# WHAT IS EXPECTED
Go through the lines below and copy any that hold the string "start".

*** AVAILABLE RECORDS Section Begins ***

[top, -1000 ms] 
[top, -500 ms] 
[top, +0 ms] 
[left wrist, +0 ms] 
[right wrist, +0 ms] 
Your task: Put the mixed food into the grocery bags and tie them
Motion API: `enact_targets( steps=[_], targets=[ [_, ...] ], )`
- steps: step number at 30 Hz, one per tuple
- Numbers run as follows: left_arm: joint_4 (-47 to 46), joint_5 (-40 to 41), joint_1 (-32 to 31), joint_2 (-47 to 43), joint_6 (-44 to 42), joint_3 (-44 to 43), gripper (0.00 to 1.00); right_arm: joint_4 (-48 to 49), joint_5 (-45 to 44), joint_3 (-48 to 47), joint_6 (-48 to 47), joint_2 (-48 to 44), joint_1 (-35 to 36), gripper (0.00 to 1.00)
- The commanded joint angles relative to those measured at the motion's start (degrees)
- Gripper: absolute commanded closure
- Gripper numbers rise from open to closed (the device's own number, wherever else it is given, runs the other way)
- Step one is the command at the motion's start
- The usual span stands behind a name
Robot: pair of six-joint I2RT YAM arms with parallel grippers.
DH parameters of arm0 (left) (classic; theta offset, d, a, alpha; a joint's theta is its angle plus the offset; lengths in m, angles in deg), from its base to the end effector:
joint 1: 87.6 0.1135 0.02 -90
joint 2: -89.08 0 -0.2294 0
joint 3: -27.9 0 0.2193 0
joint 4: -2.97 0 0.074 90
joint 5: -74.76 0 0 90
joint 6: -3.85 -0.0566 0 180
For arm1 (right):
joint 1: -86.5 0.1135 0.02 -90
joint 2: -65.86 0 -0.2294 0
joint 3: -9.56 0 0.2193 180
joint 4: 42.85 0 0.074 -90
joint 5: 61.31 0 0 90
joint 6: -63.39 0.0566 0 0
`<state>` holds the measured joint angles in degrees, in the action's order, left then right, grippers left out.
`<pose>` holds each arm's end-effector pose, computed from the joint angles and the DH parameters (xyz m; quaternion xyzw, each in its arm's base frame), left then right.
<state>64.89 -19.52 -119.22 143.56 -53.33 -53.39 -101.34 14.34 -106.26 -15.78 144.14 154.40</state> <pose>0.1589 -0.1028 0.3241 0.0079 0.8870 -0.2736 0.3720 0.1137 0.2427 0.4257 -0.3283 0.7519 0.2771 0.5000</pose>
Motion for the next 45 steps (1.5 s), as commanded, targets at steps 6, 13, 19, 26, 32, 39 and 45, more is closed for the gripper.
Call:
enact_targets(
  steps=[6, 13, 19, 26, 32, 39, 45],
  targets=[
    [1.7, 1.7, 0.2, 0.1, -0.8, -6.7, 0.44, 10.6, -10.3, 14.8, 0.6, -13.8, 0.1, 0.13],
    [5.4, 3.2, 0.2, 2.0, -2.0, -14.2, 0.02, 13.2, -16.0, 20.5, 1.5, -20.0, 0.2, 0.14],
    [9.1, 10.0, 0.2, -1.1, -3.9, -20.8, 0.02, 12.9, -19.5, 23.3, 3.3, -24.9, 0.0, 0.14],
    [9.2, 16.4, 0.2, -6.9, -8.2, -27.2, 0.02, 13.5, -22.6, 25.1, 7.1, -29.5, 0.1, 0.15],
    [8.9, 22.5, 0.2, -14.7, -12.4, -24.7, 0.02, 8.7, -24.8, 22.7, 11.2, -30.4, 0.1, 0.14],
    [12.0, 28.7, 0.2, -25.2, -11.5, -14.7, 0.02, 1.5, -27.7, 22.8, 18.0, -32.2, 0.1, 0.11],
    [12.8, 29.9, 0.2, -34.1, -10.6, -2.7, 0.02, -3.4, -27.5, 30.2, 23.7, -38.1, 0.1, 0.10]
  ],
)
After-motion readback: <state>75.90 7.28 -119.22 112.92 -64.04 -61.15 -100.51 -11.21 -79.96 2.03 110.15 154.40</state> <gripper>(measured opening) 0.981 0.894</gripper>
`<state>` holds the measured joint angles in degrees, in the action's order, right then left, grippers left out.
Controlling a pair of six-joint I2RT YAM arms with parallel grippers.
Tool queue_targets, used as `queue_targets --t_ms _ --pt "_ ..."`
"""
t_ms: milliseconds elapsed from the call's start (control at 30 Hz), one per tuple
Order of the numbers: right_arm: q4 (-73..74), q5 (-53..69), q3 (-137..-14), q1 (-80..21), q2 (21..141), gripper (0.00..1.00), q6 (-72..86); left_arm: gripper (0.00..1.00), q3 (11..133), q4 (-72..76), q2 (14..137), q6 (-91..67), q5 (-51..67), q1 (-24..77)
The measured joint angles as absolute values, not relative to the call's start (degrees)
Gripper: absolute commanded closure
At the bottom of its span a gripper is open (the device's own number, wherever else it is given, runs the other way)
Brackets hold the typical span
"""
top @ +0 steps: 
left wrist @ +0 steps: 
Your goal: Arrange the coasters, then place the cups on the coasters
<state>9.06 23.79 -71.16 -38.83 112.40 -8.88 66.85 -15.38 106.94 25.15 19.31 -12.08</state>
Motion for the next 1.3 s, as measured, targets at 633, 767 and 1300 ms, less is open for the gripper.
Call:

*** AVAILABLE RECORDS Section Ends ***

# PROBLEM SOLUTION
- The commanded joint angles relative to those measured at the motion's start (degrees)
- Step one is the command at the motion's start
t_ms: milliseconds elapsed from the call's start (control at 30 Hz), one per tuple
The measured joint angles as absolute values, not relative to the call's start (degrees)

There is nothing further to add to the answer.